Which brings us full circle to Terri Moulton Horman. Like Scott Peterson, who was also the subject of a trial by media in the disappearance/murder of his pregnant wife Laci in Modesto, Calif., in 2002, Terri Horman may eventually be arrested, charged, indicted, tried and convicted in connection with her stepson’s disappearance. But thus far, it is just rampant speculation, and the media coverage presuming her guilt is unprofessional and unethical. The determination of guilt in our system is supposed to be the job of prosecutors and a 12-member jury, not the media. The media are supposed to keep us informed of developments in the investigation.

Her case is not isolated. On Aug. 12, George Stephanopoulos reported on ABC’s “World News” the arrest in Atlanta of Israeli-born Elias Abuelazam. Stephanopoulos correctly stated that Abuelazam was arrested “in connection with” five stabbing murders in three states, and the reporter on the story said Abuelazam was “believed linked” to the murders.

But the accompanying super declared “Killer Caught.” Maybe, but that’s a jury’s, not ABC’s, call to make.

Such declarations of guilt by the media make finding an impartial jury increasingly difficult. The media, which always stand on their First Amendment rights in reporting police leaks, hearsay evidence, false accusations, speculation or outright rumors in sensational criminal cases, need to remember that there are other amendments in the Bill of Rights as well.

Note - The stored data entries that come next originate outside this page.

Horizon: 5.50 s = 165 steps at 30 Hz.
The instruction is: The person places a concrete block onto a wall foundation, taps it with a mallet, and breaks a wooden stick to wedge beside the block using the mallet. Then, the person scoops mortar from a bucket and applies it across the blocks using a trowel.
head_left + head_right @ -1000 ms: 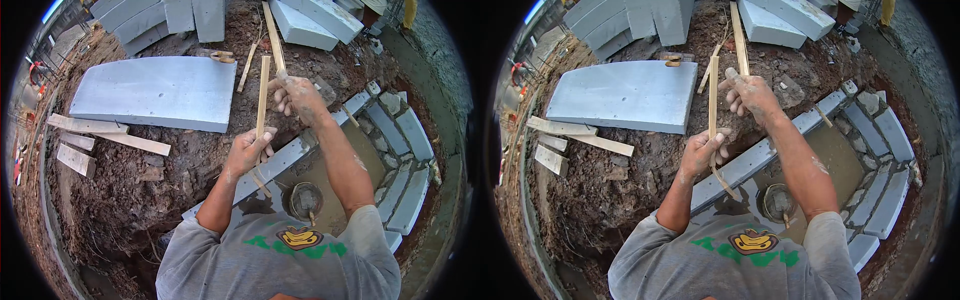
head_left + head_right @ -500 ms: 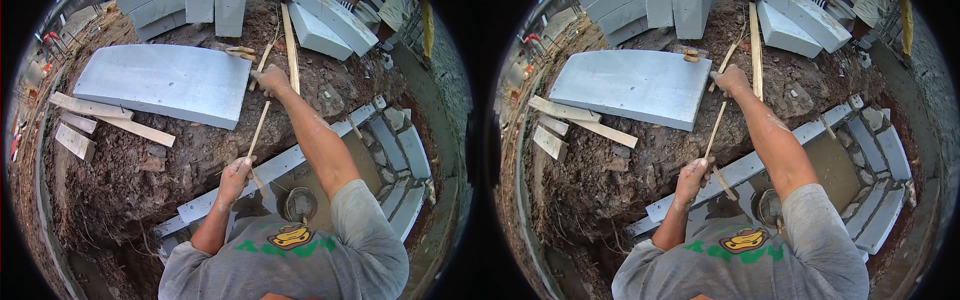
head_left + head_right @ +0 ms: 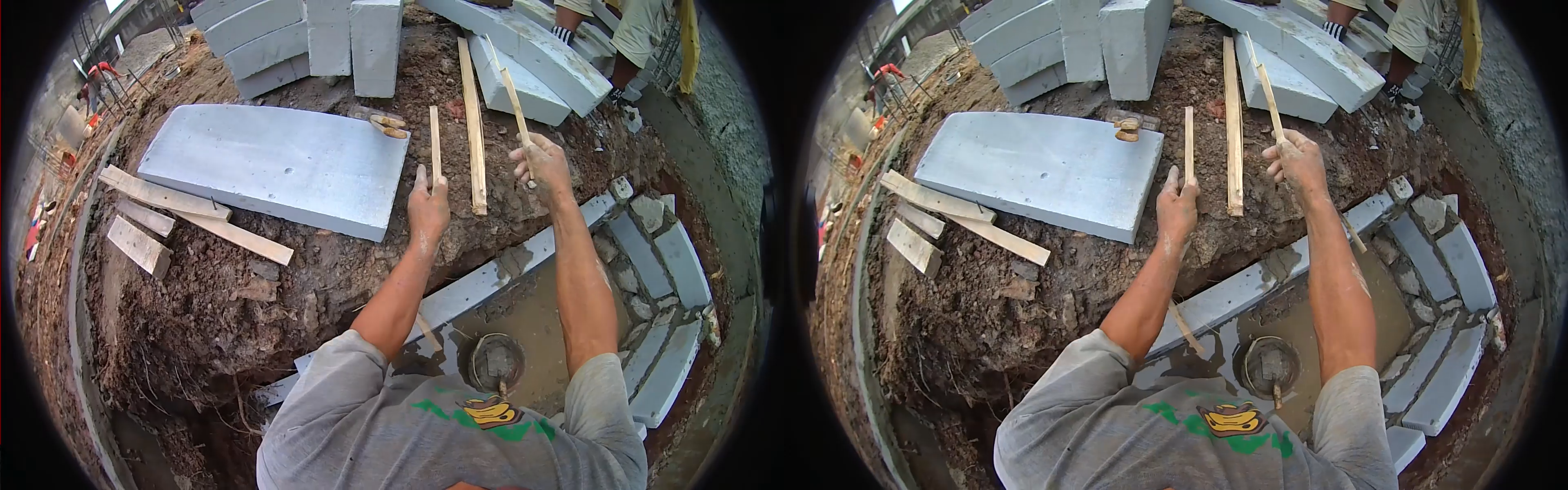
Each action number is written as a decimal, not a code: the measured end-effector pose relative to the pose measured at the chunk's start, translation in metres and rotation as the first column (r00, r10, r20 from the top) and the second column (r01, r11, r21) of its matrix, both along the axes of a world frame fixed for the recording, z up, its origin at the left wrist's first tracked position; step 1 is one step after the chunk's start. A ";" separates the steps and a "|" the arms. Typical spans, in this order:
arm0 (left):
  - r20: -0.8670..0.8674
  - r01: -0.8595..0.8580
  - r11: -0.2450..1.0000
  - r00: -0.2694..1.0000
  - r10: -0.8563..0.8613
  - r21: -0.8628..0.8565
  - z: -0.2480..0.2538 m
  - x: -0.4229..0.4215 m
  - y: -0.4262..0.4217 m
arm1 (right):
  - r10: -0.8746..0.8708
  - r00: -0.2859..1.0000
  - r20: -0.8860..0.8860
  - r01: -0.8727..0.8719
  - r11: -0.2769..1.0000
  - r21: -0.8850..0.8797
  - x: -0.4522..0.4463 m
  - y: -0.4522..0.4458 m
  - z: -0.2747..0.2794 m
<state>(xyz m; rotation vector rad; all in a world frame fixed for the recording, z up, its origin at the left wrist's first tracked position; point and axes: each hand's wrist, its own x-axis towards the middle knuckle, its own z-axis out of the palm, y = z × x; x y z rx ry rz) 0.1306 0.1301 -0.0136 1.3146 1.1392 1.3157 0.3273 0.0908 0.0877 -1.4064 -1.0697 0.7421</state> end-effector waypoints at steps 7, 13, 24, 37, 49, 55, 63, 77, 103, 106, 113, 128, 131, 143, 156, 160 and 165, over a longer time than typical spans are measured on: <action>0.073 0.200 0.963 0.974 -0.216 0.179 0.061 -0.001 -0.049 | -0.006 0.926 0.377 -0.038 0.993 0.108 -0.095 -0.059 -0.013; -0.109 0.370 0.928 0.922 -0.371 -0.036 0.016 -0.064 -0.074 | 0.465 0.749 0.471 -0.409 0.885 -0.223 -0.080 -0.079 -0.041; -0.006 0.560 0.785 0.813 -0.582 -0.264 -0.022 -0.133 -0.168 | 0.556 0.823 -0.116 -0.550 0.728 -0.410 -0.138 0.106 0.087; -0.336 0.579 0.717 0.636 -0.695 -0.388 -0.030 -0.167 -0.181 | 0.416 0.902 -0.118 -0.422 0.788 -0.448 -0.174 0.107 0.106; -0.196 0.740 0.492 0.456 -0.868 -0.458 -0.037 -0.042 -0.192 | 0.155 0.984 0.086 -0.171 0.958 0.231 -0.038 -0.231 0.095; -0.441 0.866 -0.055 -0.307 -0.843 -0.497 -0.049 0.092 -0.266 | -0.769 0.474 0.430 0.859 0.510 -0.035 -0.060 -0.480 -0.035; -0.518 0.764 -0.546 -0.639 -0.568 -0.344 -0.098 0.184 -0.510 | -0.899 -0.205 0.387 0.782 -0.388 -0.488 -0.316 -0.622 -0.159; -0.533 0.695 -0.611 -0.704 -0.470 -0.379 -0.170 0.234 -0.739 | -0.824 -0.485 0.292 0.478 -0.529 -0.701 -0.427 -0.617 -0.198; -0.389 0.500 -0.620 -0.864 -0.318 -0.604 -0.165 0.262 -0.769 | -0.835 0.484 0.263 0.594 0.093 -0.799 -0.220 -0.692 -0.210; -0.332 0.481 -0.625 -0.877 -0.348 -0.615 -0.169 0.263 -0.768 | -0.710 0.588 0.387 0.666 0.153 -0.730 -0.196 -0.679 -0.209; -0.397 0.500 -0.624 -0.864 -0.309 -0.601 -0.176 0.269 -0.772 | -0.881 0.347 0.321 0.639 -0.028 -0.769 -0.135 -0.699 -0.211; -0.475 0.543 -0.602 -0.832 -0.288 -0.585 -0.173 0.266 -0.770 | -0.844 0.375 0.383 0.641 -0.062 -0.765 -0.144 -0.694 -0.215; -0.504 0.563 -0.593 -0.815 -0.285 -0.575 -0.172 0.263 -0.772 | -0.822 0.378 0.425 0.660 -0.083 -0.747 -0.148 -0.684 -0.223; -0.532 0.600 -0.560 -0.790 -0.304 -0.571 -0.162 0.262 -0.776 | -0.850 0.320 0.419 0.699 -0.087 -0.710 -0.139 -0.693 -0.230; -0.752 0.707 -0.490 -0.643 -0.146 -0.510 -0.149 0.266 -0.776 | -0.892 0.329 0.310 0.658 -0.019 -0.753 -0.139 -0.704 -0.224; -0.749 0.686 -0.477 -0.657 -0.080 -0.550 -0.144 0.268 -0.779 | -0.882 0.257 0.396 0.666 -0.136 -0.734 -0.139 -0.693 -0.234; -0.769 0.693 -0.464 -0.638 -0.040 -0.551 -0.142 0.266 -0.781 | -0.806 0.515 0.293 0.653 0.147 -0.743 -0.157 -0.652 -0.244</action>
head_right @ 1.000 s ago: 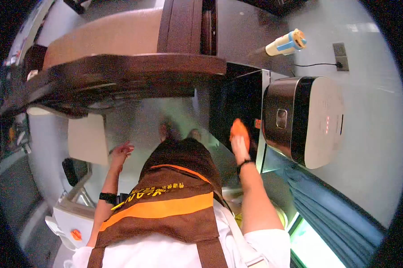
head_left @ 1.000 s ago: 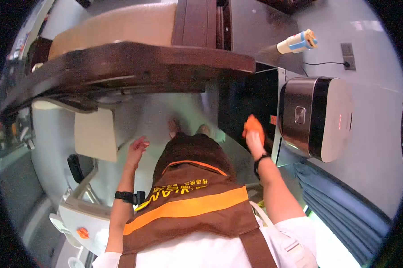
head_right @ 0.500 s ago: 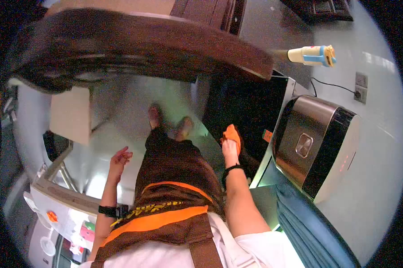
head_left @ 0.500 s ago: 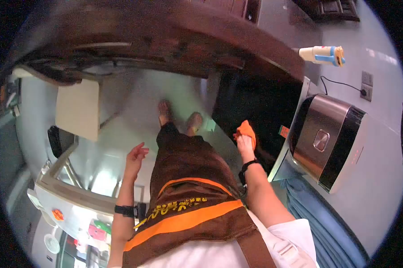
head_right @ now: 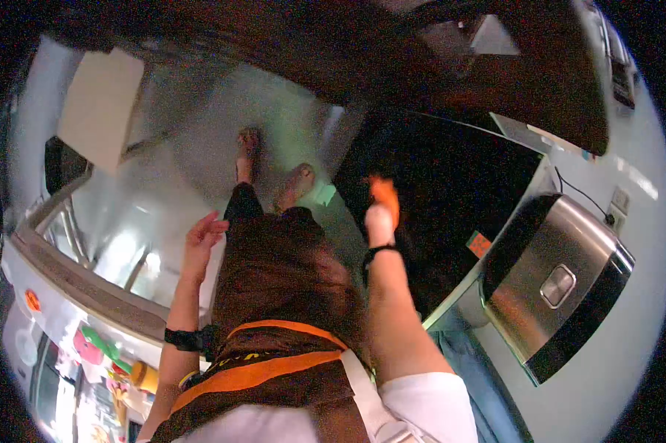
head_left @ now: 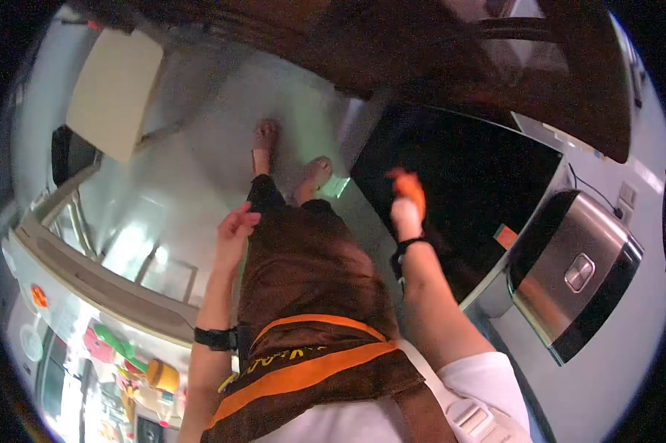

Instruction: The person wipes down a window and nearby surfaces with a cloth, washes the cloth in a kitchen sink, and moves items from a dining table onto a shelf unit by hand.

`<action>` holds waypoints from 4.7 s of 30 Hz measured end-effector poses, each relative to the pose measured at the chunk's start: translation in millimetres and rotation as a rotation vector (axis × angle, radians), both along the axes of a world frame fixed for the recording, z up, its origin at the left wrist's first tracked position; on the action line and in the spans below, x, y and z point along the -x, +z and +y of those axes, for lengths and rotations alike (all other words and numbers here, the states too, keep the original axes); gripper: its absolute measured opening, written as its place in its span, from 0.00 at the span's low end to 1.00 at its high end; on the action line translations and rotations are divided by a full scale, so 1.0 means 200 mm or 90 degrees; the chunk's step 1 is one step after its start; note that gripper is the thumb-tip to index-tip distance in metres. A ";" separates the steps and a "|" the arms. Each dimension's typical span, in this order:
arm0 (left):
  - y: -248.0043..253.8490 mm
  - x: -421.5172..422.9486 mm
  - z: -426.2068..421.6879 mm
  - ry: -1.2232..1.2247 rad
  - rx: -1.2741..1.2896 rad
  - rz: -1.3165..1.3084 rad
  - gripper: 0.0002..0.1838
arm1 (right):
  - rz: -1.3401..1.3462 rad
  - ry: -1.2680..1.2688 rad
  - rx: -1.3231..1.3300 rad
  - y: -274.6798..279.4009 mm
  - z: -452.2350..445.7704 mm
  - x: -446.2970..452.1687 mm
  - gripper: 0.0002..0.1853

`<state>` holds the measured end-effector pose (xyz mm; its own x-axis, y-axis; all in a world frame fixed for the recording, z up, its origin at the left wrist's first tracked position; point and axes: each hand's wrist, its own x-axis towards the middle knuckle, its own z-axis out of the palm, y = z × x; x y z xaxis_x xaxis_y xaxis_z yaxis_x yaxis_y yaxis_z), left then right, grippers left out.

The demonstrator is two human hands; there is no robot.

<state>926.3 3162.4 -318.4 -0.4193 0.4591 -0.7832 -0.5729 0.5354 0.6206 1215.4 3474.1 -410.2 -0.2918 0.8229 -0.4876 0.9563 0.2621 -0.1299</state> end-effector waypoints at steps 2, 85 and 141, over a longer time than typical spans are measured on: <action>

The media also should stop looking gift horses in the mouth and ask questions anytime the FBI, local police or district attorneys, who normally stonewall the media, suddenly become so generous in providing information about people on whom they lack evidence to charge and who may well be innocent.  Just because we can hide behind the almost unassailable legal bastion of actual malice doesn’t mean that it’s ethically correct to sully the reputation of someone who hasn’t even been charged.

Moreover, is it just coincidence that Richard Jewell, Patsy Ramsey and Richard Ricci all died in their 40s?

The SPJ Code of Ethics says “minimize harm,” not maximize it!

 

 

 

ROBERT BUCKMAN, Ph.D., is an associate professor of  communication and head of the print journalism sequence at the University of Louisiana at Lafayette. He is member of both the Ethics Committee and the International Journalism Committee of the Society of Professional Journalists. He is the author of reference book on Latin America and a regular freelance contributor to newspapers on Latin American politics.